Мысль жениться на Олесе все чаще и чаще приходила мне в голову. Сначала она лишь изредка представлялась мне как возможный, на крайний случай, честный исход из наших отношений. Одно лишь обстоятельство пугало и останавливало меня: я не смел даже воображать себе, какова будет Олеся, одетая в модное платье, разговаривающая в гостиной с женами моих сослуживцев, исторгнутая из этой очаровательной рамки старого леса, полного легенд и таинственных сил.

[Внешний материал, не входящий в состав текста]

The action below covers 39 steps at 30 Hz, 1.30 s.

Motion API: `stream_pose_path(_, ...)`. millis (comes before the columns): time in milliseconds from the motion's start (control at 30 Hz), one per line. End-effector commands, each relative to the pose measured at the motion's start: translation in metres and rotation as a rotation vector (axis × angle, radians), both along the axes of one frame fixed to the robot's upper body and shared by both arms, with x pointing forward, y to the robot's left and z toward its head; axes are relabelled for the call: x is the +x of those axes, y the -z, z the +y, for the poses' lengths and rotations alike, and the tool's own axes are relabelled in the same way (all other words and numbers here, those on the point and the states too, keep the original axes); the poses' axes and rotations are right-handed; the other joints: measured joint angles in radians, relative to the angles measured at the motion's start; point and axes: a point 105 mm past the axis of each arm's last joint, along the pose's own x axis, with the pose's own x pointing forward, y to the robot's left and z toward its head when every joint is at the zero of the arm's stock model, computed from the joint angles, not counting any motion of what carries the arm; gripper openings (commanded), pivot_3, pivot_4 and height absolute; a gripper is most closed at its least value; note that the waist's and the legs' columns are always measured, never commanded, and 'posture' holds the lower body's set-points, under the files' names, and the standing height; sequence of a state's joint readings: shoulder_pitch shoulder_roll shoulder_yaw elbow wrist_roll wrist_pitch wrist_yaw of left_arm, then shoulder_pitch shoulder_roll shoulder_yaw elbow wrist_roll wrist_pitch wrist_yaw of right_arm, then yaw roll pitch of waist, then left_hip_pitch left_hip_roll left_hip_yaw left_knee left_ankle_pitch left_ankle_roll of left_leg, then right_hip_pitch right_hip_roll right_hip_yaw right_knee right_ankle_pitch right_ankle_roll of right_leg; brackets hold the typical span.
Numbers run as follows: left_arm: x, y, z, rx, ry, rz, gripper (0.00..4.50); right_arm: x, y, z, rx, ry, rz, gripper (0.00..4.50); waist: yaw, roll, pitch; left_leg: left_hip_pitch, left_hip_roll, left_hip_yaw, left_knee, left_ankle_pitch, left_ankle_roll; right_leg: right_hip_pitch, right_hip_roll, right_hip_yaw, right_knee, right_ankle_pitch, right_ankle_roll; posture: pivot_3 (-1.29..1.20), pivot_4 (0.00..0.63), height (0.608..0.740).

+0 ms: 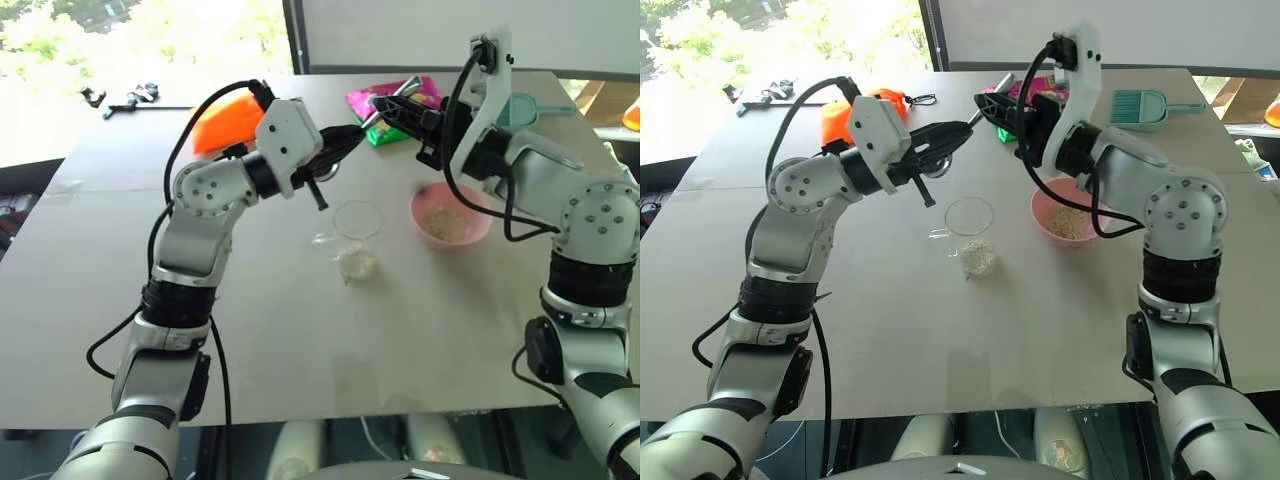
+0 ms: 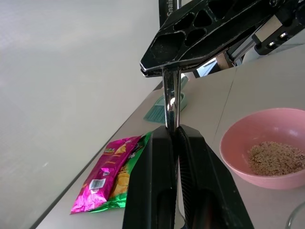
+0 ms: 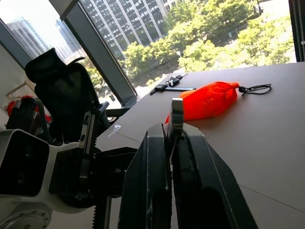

Но чем ближе подходило время моего отъезда, тем больший ужас одиночества и большая тоска овладевали мною. Решение жениться с каждым днем крепло в моей душе, и под конец я уже перестал видеть в нем дерзкий вызов обществу. «Женятся же хорошие и ученые люди на швейках, на горничных, – утешал я себя, – и живут прекрасно и до конца дней своих благословляют судьбу, толкнувшую их на это решение. Не буду же я несчастнее других, в самом деле?»
Однажды в середине июня, под вечер, я, по обыкновению, ожидал Олесю на повороте узкой лесной тропинки между кустами цветущего боярышника. Я еще издали узнал легкий, быстрый шум ее шагов.
– Здравствуй, мой родненький, – сказала Олеся, обнимая меня и тяжело дыша. – Заждался небось? А я насилу-насилу вырвалась… Все с бабушкой воевала.
– До сих пор не утихла?
– Куда там! «Ты, говорит, пропадешь из-за него… Натешится он тобою вволю, да и бросит. Не любит он тебя вовсе…»
– Это она про меня так?
– Про тебя, милый… Ведь я все равно ни одному ее словечку не верю.
– А она все знает?
– Не скажу наверно… кажется, знает. Я с ней, впрочем, об этом ничего не говорю – сама догадывается. Ну, да что об этом думать… Пойдем.